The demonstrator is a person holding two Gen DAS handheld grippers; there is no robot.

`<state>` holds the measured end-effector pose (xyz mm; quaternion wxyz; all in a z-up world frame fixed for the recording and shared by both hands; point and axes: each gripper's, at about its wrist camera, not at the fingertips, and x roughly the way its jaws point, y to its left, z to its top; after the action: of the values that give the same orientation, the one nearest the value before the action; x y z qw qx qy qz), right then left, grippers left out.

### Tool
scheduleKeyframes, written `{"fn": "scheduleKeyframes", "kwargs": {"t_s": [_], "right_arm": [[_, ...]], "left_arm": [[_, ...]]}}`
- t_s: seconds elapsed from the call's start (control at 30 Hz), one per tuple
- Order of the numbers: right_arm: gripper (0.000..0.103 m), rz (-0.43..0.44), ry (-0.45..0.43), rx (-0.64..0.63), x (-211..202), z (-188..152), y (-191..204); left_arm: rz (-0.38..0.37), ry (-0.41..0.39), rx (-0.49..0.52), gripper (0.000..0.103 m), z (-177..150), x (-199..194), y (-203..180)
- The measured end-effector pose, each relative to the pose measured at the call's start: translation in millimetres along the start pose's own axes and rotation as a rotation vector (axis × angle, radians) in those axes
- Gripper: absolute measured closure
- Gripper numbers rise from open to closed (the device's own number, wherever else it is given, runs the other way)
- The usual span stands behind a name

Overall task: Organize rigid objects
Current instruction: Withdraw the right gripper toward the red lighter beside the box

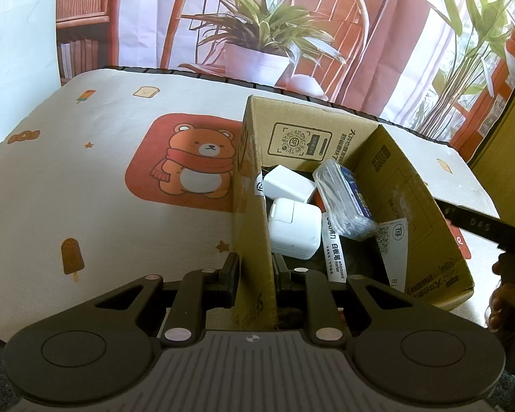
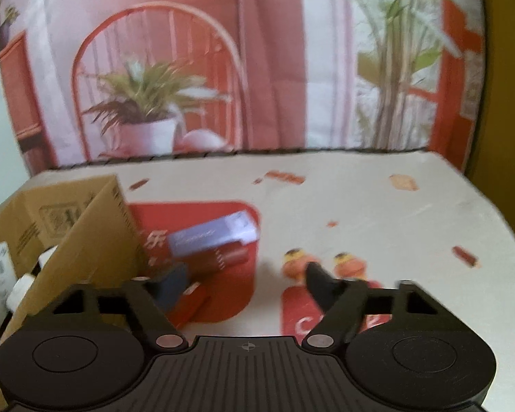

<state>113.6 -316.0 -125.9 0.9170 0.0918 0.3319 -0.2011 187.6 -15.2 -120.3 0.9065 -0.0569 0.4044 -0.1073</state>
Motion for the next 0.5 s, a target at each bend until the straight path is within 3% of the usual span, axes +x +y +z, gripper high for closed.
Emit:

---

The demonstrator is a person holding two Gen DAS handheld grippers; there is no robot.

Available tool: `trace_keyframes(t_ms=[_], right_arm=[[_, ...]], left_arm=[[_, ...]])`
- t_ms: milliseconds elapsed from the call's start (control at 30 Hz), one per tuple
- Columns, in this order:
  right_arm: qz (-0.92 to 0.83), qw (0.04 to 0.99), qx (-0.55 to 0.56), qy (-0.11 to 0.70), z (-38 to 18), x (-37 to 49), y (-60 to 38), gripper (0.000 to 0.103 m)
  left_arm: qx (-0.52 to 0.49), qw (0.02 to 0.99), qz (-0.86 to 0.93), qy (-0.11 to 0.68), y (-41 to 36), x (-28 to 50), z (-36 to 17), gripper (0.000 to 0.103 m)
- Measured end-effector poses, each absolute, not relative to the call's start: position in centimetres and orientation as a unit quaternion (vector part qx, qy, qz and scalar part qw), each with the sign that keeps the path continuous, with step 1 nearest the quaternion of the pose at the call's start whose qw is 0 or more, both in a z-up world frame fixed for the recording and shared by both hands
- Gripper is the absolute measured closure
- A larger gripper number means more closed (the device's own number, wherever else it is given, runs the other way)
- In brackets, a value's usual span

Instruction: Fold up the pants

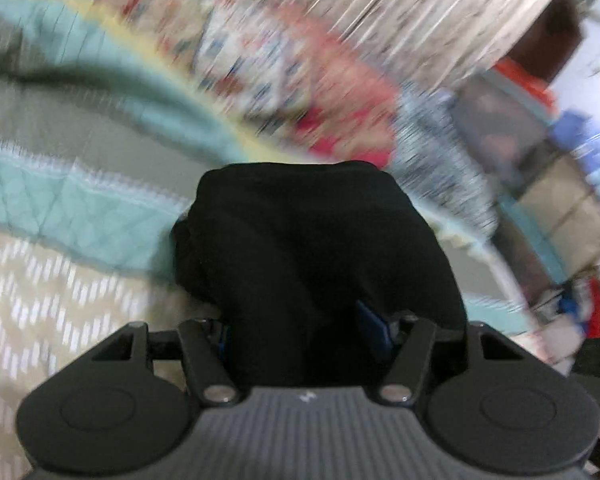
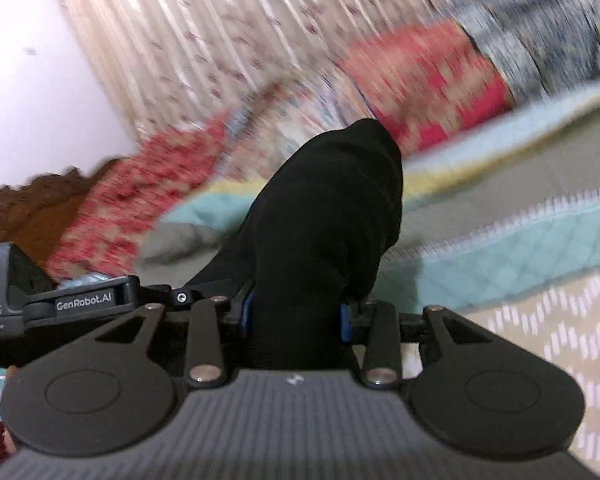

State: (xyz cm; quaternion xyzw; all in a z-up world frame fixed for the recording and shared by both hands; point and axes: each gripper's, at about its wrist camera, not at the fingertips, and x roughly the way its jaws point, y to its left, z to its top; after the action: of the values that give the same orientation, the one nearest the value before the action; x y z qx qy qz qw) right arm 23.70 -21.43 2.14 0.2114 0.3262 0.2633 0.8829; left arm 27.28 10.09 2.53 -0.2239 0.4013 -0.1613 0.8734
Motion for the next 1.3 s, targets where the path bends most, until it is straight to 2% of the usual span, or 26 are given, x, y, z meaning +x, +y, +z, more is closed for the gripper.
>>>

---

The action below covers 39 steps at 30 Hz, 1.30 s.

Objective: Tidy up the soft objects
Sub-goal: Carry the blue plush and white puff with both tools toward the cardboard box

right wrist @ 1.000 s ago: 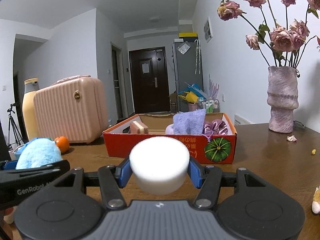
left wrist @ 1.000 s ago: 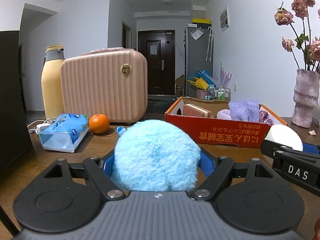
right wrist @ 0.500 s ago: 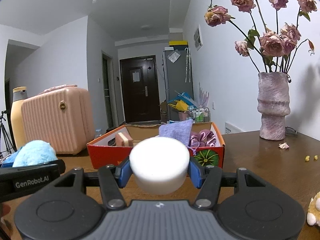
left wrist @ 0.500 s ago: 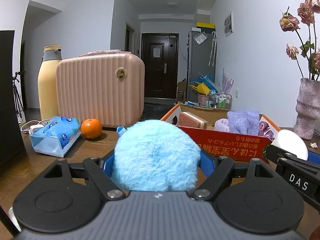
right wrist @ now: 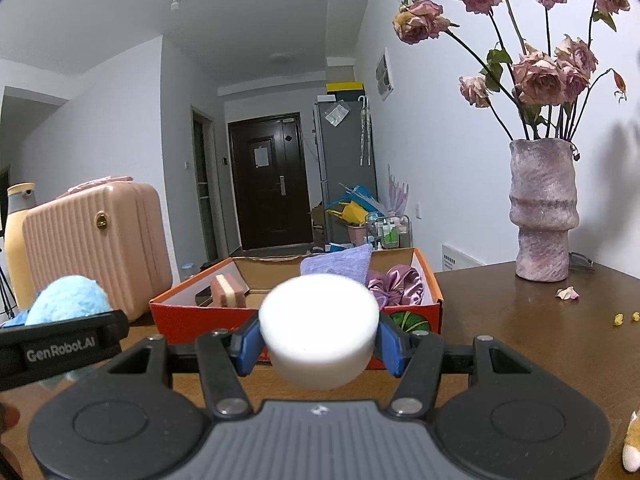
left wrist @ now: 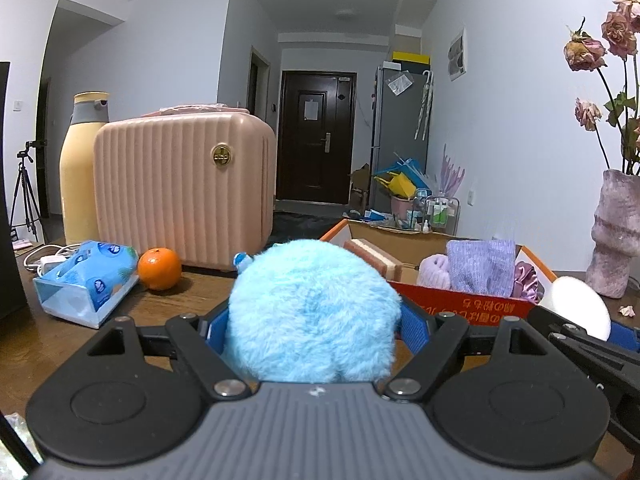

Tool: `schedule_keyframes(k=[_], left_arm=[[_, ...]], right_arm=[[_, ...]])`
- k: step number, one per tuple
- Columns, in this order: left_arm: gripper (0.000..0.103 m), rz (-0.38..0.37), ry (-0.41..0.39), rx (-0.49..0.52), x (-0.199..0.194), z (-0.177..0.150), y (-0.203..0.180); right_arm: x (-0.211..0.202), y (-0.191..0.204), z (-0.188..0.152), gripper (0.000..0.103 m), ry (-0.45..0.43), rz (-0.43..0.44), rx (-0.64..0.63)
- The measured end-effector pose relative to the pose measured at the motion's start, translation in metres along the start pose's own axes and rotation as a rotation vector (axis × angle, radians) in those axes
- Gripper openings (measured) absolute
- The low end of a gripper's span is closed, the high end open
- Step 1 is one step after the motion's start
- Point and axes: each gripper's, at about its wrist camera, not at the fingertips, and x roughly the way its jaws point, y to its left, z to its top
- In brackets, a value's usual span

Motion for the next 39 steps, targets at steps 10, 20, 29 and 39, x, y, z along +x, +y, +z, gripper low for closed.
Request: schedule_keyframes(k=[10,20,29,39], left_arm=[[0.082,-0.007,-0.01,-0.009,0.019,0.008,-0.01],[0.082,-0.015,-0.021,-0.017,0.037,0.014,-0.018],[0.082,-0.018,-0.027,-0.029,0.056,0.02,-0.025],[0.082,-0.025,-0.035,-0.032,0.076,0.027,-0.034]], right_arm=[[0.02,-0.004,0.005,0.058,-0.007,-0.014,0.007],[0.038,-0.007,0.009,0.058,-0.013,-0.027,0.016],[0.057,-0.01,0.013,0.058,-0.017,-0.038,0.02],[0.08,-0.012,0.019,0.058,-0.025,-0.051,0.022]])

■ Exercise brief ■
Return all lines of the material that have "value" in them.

■ Exercise solution ■
`<state>` holds the measured end-effector pose (xyz mm; quaternion wxyz; all in a z-up world frame fixed for the recording and shared by both hands; point and axes: each gripper's, at about its wrist camera, not at the fingertips, and x roughly the way its jaws point, y to its left, z to its top; after the action: of the values that give the same orientation, the one nearest the value before the action; x y z qw qx qy qz), right then left, grippers left out.
- In brackets, a value's usual span
State: (xyz cm; quaternion xyzw; all in a z-up world frame fixed for the recording and shared by both hands; point and axes: each gripper's, at about its wrist camera, not at the fingertips, and x roughly the way its jaws point, y to its left, z to its top; after the action: of the values that give the same orientation, the one nearest the value before the action; x y z qx qy qz qw) right arm 23.70 -21.43 2.14 0.2114 0.3262 0.2633 0.8829; left arm 27.28 10.09 2.53 -0.2239 0.4013 -0.1613 0.8734
- In brackets, a value's usual span

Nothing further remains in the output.